Over in the Live-Action field, we're presented with another
rich cultural cross-section ranging from Palestine to Kosovo to Germany
to Afghanistan and the UK. Recently, voters have shown greater
willingness to go for weepy offerings in this category than in
animation, but I wonder if we're due for a more uplifting winner for a
change.
If you prescribe to that instinct at all (and you probably shouldn't), it makes Benjamin Cleary's Stutterer
look like a solid bet. In a brisk 12 minutes, it conveys the lonely
life of a young man with a socially crippling stutter, carrying on an
online relationship with a witty literature student. All fine on that
front so long as he can text her, but when she floats the prospect of
meeting him in person, it causes our sympathetic hero no shortage of
anxiety. Even if you can smell the story's O. Henry-ish twist from a
mile off, that doesn't diminish the film's skillful execution and
economical storytelling. It's quite lovely, and the warm fuzzies it
instills could certainly help it stand out from the more dour entries on
the list.
Among those unhappy players, the most formidable is probably Jamie Donoughue's Shok,
which details the harrowing coming of age of two young Albanian friends
as Serbian troops intensify their offensive in the Kosovo War.
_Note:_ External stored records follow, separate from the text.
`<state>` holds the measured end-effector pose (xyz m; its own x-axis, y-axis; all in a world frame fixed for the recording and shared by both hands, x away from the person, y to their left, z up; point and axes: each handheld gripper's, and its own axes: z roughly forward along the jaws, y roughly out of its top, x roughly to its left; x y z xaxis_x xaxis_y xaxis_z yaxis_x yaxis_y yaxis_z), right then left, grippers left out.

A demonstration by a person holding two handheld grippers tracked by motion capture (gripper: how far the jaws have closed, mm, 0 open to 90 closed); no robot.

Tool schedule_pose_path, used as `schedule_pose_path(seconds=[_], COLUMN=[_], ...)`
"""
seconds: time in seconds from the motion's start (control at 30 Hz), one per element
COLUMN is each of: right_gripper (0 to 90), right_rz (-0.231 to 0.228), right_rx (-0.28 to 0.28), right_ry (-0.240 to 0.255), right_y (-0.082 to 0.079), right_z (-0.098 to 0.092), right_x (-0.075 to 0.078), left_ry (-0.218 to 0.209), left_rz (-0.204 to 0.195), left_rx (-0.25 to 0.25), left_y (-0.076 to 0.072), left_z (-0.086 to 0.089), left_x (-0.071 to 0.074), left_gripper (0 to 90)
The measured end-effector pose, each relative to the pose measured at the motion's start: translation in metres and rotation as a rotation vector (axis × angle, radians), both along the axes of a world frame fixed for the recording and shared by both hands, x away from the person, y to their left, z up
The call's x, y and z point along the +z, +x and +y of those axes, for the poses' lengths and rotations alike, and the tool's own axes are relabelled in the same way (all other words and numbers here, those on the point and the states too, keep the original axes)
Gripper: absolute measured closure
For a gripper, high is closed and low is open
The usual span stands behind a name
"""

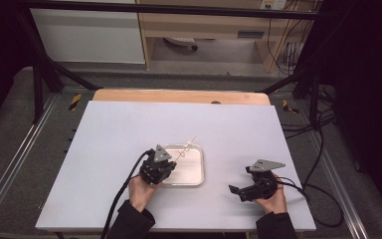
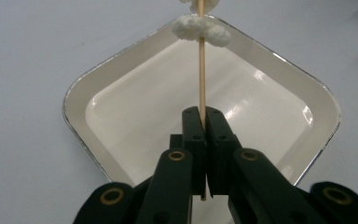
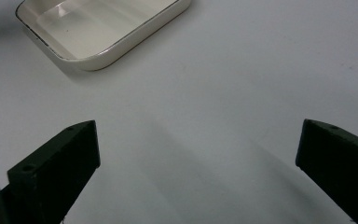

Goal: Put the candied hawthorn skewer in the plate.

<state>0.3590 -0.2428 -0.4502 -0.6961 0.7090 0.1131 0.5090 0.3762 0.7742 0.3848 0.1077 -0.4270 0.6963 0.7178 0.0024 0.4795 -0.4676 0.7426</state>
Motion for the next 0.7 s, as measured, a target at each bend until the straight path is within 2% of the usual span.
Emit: schedule_pose_path(seconds=[0.17,0.47,0.6,0.7], right_gripper=[0.3,0.3,0.3,0.3], right_rz=[0.004,0.005,0.01,0.008], right_rx=[-0.002,-0.001,0.0,0.001], right_ry=[0.001,-0.002,-0.001,0.0], right_y=[0.0,0.0,0.0,0.0], right_z=[0.0,0.001,0.001,0.001], right_x=[-0.001,-0.002,-0.002,-0.002], left_ry=[0.021,0.059,0.072,0.075], left_rz=[0.041,0.099,0.111,0.103], left_rx=[0.014,0.019,0.023,0.021], left_y=[0.0,-0.002,-0.002,-0.003], left_z=[-0.001,-0.003,-0.005,-0.006], left_x=[-0.006,-0.01,-0.012,-0.013], left_gripper=[87.9,87.7,87.6,87.3])
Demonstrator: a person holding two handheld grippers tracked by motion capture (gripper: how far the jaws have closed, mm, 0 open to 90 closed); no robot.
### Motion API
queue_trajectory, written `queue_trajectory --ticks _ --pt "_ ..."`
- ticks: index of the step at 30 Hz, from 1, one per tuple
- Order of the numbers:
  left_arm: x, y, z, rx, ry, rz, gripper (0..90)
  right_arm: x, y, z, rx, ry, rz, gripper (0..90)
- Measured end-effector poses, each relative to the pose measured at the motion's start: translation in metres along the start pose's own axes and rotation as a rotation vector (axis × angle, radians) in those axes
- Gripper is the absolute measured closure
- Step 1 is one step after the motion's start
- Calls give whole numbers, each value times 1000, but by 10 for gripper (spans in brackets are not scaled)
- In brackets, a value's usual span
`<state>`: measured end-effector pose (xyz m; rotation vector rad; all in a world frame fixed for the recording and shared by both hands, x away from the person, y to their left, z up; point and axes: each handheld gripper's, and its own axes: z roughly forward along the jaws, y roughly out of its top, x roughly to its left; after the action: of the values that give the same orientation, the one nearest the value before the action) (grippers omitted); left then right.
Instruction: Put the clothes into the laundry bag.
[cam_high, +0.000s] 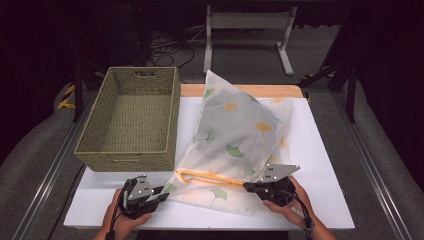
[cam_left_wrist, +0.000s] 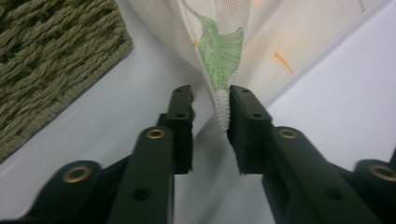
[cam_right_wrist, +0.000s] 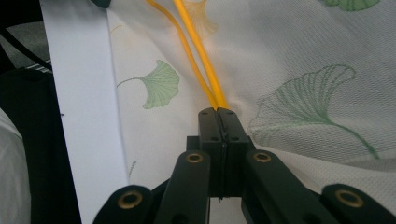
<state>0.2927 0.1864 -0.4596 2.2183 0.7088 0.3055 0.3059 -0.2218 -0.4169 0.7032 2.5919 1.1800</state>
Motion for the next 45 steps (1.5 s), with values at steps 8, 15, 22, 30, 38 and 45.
queue_trajectory --ticks 8,15,22,30,38,45 --pt "2 13 8 -37 15 -4 314 -2 -1 -2 -27 -10 14 896" --pt "5 26 27 3 -14 -16 278 -2 -2 -2 -28 -11 18 895" --pt "6 34 38 39 -48 -20 332 -3 -3 -4 -36 -5 22 889" --pt "10 35 37 27 -100 -4 733 -4 1 -4 -49 -3 25 839" --pt "10 33 30 8 -92 19 891 -4 5 0 -63 -13 34 727" --pt "5 31 30 16 -92 37 896 -1 13 1 -86 -13 30 654"
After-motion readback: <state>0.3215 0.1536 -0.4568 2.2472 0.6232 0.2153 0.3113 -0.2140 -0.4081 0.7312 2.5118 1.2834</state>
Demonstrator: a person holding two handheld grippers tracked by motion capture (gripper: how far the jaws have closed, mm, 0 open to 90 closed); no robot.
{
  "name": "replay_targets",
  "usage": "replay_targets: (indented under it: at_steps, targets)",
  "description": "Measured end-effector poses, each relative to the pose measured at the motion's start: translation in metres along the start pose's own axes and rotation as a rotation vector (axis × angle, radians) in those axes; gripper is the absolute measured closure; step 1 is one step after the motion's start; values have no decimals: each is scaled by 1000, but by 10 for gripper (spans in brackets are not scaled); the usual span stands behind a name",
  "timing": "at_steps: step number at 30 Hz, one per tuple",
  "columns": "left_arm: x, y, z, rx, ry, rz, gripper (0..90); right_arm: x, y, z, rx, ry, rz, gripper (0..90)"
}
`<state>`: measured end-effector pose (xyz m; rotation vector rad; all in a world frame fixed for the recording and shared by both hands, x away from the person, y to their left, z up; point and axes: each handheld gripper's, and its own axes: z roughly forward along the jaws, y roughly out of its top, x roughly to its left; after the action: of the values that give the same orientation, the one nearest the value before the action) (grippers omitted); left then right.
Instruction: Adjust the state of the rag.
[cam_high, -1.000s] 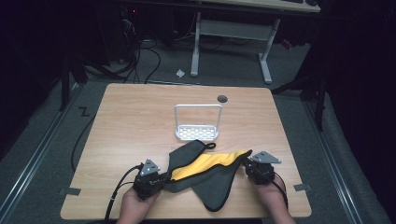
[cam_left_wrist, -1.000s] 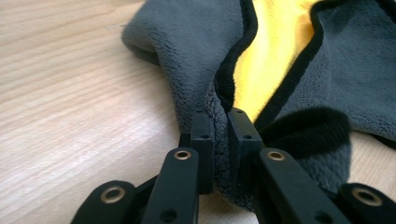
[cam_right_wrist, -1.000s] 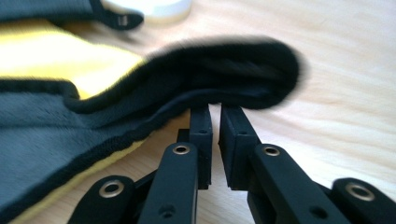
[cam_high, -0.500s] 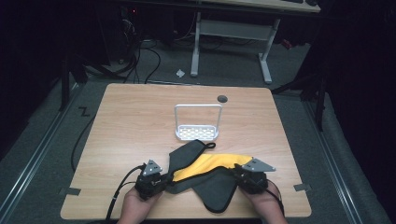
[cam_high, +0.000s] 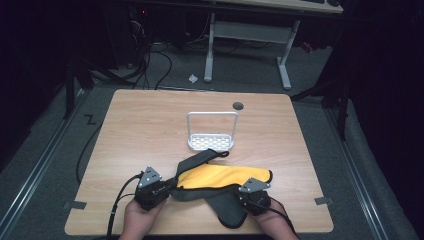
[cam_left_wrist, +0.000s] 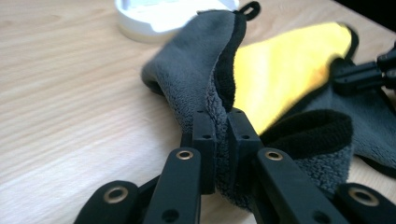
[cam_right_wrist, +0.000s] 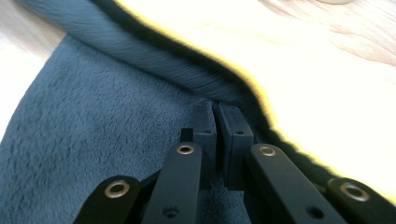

It's
well acted by its two young leads, and wrings an awful lot of tension
out of its increasingly dangerous scenarios before landing its final gut
punch.
Then there's Henry Hughes' Day One,
which follows an interpreter (the excellent Layla Alizada) on her first
mission with American forces in Afghanistan. You can imagine the sorts
of horrors she encounters, but the film focuses primarily one, and asks
its audience to endure a lot of it as it unfolds in real time. However
sturdy the productions values, all the tears and suffering and such may
be a bit much for some voters.
Ditto Patrick Vollrath's Everything Will be OK,
although that one earns its concluding dramatics with a more subtle,
patient build. A divorced father takes his daughter out for the day, as
it's gradually revealed to us that he's planning to kidnap her. What
makes the premise so compelling is that Vollrath dares us to empathize
with him and his tragically misdirected love for his daughter, rather
than cast him as a villain. It held me all the way, but seems like it
didn't really know how to end.
The only one that can claim to be at all lighthearted is Ave Maria,
Basil Khalil's comedy of clashing religious customs. A Jewish family
runs their car into a convent in the West Bank, forcing both them and
the nuns to break with dogma in order to solve the problem. It's a
slight but entertaining piece of work, and that charm may help it stand
out against its straight-faced competition.